*** The input ***

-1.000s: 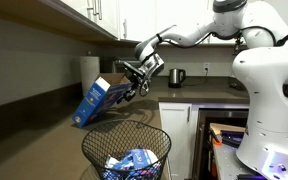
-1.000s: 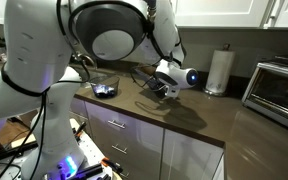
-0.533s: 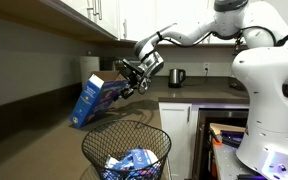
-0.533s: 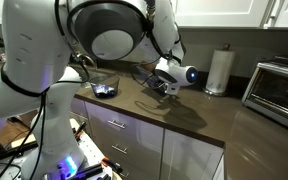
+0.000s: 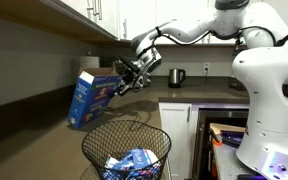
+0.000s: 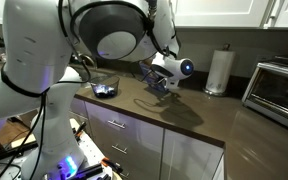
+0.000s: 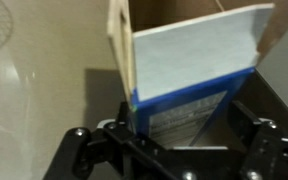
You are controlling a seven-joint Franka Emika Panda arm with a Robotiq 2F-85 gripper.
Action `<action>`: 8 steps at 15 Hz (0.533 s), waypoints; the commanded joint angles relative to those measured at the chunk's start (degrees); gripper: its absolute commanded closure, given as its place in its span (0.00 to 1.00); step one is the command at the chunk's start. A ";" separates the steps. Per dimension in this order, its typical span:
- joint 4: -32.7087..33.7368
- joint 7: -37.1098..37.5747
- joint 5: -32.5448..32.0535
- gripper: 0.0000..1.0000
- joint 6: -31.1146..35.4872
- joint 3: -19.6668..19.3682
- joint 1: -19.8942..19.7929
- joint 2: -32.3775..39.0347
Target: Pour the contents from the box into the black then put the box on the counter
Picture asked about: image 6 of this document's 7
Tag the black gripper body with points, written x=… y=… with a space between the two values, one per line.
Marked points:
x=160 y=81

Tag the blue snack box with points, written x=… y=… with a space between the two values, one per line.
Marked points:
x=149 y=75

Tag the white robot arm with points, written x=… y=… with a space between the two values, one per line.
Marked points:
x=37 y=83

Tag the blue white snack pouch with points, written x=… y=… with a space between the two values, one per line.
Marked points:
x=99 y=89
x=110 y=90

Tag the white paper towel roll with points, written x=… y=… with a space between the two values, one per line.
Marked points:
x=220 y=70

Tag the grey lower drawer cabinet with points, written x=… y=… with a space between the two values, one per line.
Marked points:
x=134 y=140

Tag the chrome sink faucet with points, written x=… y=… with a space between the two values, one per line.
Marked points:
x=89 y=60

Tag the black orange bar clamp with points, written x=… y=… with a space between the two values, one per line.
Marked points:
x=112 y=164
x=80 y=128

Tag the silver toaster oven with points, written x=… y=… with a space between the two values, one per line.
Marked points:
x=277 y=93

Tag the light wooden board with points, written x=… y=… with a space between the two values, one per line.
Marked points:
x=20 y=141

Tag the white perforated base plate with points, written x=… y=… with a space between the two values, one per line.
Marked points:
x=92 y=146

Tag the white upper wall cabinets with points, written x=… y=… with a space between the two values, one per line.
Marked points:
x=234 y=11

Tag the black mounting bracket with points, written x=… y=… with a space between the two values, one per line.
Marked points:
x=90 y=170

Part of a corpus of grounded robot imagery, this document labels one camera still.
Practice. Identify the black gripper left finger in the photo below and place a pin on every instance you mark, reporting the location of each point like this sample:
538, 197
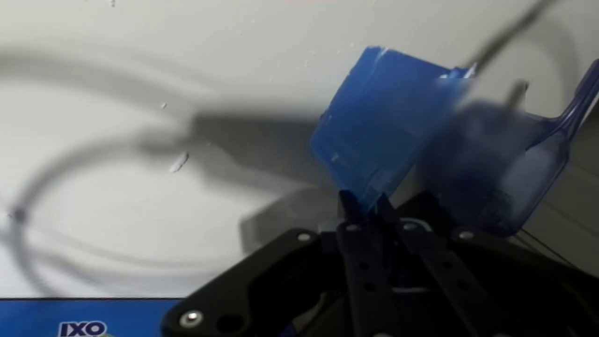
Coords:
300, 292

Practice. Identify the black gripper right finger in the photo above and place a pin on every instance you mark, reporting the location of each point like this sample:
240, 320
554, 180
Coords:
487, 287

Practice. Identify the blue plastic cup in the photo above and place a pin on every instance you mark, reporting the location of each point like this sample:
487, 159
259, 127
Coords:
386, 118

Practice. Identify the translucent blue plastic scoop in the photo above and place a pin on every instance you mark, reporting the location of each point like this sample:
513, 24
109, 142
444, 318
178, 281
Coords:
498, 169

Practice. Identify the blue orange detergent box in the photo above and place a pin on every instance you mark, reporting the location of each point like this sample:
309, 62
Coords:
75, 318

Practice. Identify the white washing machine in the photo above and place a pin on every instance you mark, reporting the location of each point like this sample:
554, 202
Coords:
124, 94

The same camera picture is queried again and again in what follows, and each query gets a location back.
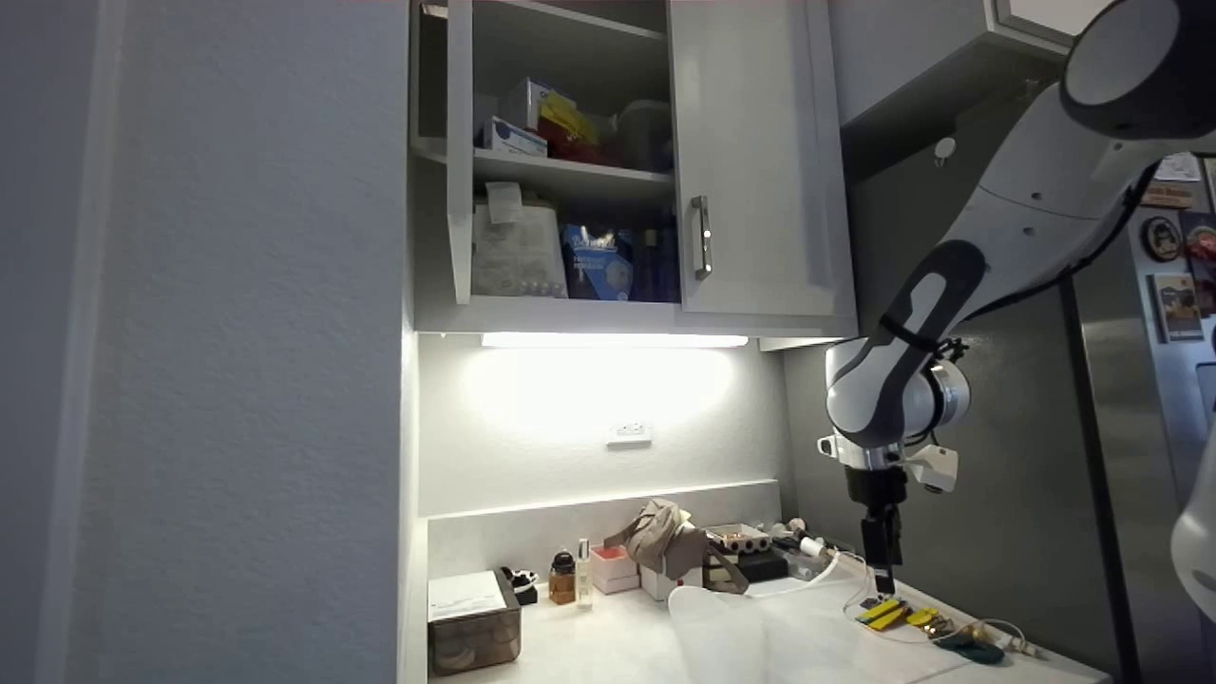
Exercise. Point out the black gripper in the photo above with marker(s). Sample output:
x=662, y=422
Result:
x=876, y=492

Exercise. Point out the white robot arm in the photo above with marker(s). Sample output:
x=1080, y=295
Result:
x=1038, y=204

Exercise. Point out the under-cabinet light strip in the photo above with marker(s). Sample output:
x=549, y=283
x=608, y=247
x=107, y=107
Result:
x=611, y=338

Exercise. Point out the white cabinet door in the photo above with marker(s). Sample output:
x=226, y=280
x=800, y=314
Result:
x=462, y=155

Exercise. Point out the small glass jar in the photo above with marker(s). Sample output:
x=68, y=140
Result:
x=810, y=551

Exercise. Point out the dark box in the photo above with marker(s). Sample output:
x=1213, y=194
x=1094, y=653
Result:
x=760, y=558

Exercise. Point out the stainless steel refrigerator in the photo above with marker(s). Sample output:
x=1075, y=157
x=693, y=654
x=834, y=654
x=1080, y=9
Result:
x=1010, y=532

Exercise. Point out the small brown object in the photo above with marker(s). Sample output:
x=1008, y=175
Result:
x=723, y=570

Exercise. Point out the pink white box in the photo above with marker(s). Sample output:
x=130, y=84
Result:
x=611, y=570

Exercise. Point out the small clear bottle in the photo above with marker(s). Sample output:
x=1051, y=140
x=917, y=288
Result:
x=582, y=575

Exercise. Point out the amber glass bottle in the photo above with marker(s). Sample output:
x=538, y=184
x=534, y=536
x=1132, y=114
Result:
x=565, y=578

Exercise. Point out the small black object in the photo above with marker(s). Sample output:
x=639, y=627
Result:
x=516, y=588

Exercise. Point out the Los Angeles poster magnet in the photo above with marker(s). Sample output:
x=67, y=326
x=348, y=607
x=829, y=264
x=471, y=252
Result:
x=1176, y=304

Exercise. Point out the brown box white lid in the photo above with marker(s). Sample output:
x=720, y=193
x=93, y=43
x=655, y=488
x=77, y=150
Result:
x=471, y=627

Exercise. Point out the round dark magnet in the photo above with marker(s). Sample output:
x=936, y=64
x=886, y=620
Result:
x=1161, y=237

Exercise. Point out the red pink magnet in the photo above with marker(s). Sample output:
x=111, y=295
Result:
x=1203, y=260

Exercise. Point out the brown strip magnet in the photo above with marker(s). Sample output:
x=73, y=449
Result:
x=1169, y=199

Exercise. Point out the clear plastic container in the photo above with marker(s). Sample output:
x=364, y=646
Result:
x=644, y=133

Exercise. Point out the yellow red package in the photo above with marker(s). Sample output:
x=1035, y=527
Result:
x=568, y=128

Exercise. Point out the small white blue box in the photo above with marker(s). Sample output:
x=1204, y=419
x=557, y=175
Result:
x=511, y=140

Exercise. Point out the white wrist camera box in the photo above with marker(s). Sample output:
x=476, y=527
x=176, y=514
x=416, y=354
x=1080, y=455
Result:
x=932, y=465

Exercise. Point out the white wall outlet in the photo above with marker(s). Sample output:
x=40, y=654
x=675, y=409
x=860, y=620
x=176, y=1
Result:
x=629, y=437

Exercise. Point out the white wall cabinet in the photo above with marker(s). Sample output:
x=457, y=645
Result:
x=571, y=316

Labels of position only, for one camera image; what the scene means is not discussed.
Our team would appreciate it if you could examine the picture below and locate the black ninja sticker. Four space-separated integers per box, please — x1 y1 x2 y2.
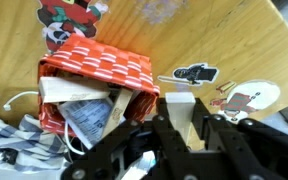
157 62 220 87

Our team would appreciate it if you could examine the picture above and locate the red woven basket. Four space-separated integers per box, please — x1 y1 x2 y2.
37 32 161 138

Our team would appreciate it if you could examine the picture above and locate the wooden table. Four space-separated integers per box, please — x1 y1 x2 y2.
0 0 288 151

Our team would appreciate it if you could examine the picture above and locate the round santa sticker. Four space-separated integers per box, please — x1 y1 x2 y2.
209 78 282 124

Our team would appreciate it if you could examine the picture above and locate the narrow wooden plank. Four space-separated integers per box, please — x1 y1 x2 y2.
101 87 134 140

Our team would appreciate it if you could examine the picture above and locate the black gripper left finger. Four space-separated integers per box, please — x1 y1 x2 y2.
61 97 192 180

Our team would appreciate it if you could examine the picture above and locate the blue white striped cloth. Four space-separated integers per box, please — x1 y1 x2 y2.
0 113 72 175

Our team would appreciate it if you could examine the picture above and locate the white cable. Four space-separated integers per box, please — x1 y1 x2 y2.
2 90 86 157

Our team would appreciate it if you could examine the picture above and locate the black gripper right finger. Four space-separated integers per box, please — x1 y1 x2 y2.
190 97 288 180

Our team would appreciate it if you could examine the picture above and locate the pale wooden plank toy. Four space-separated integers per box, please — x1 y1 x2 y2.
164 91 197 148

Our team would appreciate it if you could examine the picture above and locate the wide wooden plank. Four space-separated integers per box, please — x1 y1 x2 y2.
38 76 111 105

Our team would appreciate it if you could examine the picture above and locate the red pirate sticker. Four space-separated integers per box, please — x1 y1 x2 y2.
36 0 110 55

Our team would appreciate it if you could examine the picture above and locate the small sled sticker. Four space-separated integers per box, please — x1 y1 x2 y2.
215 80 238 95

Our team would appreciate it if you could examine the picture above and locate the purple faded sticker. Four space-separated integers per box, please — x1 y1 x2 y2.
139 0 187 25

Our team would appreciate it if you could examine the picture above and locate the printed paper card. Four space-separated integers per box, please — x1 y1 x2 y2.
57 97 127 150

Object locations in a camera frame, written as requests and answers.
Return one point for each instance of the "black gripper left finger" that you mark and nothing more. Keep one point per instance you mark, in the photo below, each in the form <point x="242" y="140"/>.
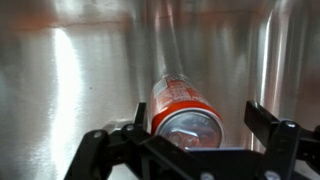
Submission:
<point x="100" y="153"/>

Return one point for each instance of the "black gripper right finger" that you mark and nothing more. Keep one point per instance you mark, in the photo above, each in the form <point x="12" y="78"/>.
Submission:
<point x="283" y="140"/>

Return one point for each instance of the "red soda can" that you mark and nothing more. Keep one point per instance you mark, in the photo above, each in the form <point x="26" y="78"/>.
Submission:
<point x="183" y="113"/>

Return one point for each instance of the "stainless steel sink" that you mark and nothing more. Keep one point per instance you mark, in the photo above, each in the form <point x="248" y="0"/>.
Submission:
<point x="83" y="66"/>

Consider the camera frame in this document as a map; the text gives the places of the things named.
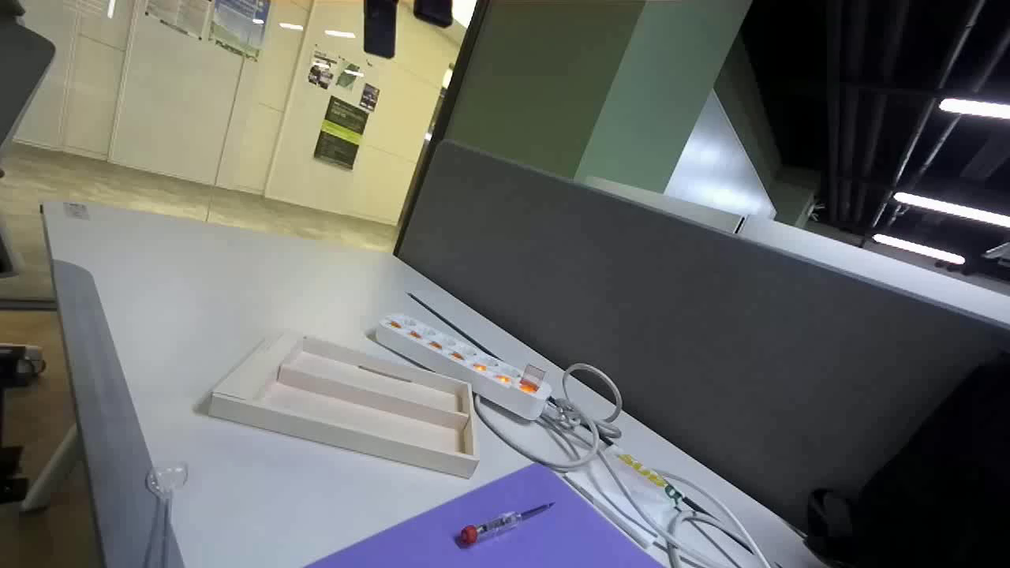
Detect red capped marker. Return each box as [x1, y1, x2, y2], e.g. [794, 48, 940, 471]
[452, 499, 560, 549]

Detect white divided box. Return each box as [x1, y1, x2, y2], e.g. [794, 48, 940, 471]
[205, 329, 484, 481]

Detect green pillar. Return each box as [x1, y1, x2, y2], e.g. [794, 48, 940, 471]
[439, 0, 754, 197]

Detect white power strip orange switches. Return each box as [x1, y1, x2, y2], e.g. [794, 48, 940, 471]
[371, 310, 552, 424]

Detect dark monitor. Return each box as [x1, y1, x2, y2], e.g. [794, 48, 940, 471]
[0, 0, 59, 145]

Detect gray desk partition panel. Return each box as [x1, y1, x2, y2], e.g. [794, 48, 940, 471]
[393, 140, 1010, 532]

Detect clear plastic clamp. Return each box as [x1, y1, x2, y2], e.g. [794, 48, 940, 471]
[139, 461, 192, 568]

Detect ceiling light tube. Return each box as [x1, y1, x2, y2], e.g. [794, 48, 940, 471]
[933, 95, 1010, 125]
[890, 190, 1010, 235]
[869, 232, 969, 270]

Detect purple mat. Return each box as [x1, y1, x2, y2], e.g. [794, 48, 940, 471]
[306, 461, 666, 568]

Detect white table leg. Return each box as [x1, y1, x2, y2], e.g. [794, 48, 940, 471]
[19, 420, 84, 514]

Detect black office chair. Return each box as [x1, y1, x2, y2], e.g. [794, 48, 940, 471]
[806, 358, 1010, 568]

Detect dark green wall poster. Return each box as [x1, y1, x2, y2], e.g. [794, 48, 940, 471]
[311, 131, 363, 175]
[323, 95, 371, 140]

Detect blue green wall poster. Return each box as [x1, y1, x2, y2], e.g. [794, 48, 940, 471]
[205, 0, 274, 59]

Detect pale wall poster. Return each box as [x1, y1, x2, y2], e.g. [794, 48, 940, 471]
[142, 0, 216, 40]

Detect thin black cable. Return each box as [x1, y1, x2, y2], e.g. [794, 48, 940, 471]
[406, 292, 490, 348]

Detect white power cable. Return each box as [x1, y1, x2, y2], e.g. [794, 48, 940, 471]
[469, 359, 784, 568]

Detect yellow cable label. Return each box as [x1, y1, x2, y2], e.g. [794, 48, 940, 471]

*** End of The input ***

**Problem details**:
Each line in the entries above that includes the string "this" should be extracted.

**Completed task**:
Action `<action>`: 8 steps at 15 Hz (0.533 s), waypoints; the commanded joint angles relative to those measured at the chunk's start (degrees); gripper: its absolute commanded closure, given as its place in its span (0.00 to 1.00); step one is the command at the chunk's start. A ";" separates the steps. Per dimension in this order, its typical span:
Picture asked about: image 6 of this document's 7
Part of a corpus of grounded robot imagery, this document labels one camera still.
Practice. Identify the black gripper left finger in the photo below and place a pin on every instance you mark, reporting the location of each point like this sample:
Practice. Identify the black gripper right finger in the photo above and place a pin on every instance you mark, reporting the location of each point like this sample:
Practice. Identify the blue plastic cup in the photo above and place a pin on every instance you mark, reporting the location of each point like this sample:
Practice. Identify the translucent blue plastic scoop in the photo above and place a pin on every instance you mark, reporting the location of each point like this sample:
Practice. Identify the blue orange detergent box in the photo above and place a pin on every instance you mark, reporting the location of each point like this sample:
Practice. Identify the white washing machine in the photo above and place a pin on every instance you mark, reporting the location of each point like this sample:
Consider the camera frame in this document as a map; the text gives the places of the things named.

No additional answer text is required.